- _INSTRUCTIONS TO FOLLOW_:
In the listing that follows, find the lines with the string "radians" and report how many there are, without commentary.

- _RECORDS SUPPLIED_:
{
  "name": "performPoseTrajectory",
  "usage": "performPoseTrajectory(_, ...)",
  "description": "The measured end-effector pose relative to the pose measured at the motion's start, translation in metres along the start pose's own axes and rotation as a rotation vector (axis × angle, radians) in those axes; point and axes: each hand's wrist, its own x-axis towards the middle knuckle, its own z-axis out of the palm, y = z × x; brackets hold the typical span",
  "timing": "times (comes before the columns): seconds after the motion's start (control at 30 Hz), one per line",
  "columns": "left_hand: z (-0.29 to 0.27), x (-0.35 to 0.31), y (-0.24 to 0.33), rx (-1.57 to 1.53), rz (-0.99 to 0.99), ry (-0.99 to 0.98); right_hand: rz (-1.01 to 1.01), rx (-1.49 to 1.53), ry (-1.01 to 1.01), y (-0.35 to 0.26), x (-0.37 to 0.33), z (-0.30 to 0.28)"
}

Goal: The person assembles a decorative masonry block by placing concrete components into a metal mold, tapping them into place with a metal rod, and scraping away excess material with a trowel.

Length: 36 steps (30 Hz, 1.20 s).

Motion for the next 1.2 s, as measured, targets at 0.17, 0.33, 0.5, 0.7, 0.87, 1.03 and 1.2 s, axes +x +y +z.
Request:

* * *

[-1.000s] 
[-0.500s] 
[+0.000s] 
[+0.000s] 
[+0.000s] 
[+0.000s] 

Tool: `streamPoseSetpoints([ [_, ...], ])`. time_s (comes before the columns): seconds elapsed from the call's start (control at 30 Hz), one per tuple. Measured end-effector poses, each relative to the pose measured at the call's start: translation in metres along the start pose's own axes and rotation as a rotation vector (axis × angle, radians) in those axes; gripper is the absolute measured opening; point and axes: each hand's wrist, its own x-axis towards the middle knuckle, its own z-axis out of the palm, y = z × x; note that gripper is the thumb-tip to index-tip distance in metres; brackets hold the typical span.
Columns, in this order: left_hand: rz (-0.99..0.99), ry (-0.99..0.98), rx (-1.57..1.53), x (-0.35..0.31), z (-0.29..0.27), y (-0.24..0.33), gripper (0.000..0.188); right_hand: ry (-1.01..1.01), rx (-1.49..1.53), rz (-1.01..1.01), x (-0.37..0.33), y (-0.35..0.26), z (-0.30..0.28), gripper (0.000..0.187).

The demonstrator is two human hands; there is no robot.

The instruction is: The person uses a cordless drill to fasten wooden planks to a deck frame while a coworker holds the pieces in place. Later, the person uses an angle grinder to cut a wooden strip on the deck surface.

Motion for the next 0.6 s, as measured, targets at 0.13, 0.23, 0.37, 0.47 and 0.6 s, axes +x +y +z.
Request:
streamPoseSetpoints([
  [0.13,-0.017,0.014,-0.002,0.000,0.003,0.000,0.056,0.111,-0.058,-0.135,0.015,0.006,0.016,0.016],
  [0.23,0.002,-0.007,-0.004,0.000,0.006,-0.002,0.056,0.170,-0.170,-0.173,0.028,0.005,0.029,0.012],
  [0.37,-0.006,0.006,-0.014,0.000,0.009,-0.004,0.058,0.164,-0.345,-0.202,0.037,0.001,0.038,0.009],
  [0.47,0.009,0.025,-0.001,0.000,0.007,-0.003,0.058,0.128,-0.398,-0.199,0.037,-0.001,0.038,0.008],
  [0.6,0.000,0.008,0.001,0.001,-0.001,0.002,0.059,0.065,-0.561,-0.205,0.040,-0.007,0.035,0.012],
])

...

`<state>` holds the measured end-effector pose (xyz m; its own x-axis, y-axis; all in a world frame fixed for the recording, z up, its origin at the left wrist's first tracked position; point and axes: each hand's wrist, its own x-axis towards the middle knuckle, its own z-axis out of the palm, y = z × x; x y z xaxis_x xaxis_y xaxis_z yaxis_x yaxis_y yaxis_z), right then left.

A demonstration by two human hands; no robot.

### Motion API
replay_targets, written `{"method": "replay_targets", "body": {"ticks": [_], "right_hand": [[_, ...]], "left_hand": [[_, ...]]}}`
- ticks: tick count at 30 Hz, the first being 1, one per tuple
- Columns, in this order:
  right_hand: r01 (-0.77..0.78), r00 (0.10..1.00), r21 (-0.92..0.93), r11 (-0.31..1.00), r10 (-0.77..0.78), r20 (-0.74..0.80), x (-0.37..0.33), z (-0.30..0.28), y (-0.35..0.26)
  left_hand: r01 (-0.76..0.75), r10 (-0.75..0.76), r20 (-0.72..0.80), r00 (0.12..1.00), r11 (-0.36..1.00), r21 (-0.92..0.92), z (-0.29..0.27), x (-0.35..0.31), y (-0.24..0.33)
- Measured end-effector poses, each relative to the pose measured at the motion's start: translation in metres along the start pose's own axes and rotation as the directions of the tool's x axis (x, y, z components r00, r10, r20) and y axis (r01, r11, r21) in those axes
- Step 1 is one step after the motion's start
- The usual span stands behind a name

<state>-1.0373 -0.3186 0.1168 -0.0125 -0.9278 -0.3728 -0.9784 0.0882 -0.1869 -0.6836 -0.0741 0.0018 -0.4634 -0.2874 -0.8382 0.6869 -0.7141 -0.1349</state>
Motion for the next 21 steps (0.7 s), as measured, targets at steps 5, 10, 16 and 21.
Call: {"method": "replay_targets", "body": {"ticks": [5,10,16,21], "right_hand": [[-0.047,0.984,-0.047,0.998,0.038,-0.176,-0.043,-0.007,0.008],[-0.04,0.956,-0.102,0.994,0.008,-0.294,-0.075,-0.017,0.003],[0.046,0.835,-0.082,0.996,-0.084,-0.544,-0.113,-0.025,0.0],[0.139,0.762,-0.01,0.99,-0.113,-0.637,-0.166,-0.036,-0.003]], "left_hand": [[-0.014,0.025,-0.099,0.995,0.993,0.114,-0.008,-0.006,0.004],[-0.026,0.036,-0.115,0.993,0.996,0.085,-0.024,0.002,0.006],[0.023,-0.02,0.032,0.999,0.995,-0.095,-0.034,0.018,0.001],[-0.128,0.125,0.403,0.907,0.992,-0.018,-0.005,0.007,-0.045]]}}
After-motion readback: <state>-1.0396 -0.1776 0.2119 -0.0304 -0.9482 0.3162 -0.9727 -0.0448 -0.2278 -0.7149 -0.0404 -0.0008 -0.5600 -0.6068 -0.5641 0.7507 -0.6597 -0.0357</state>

- _YOUR SOLUTION_:
2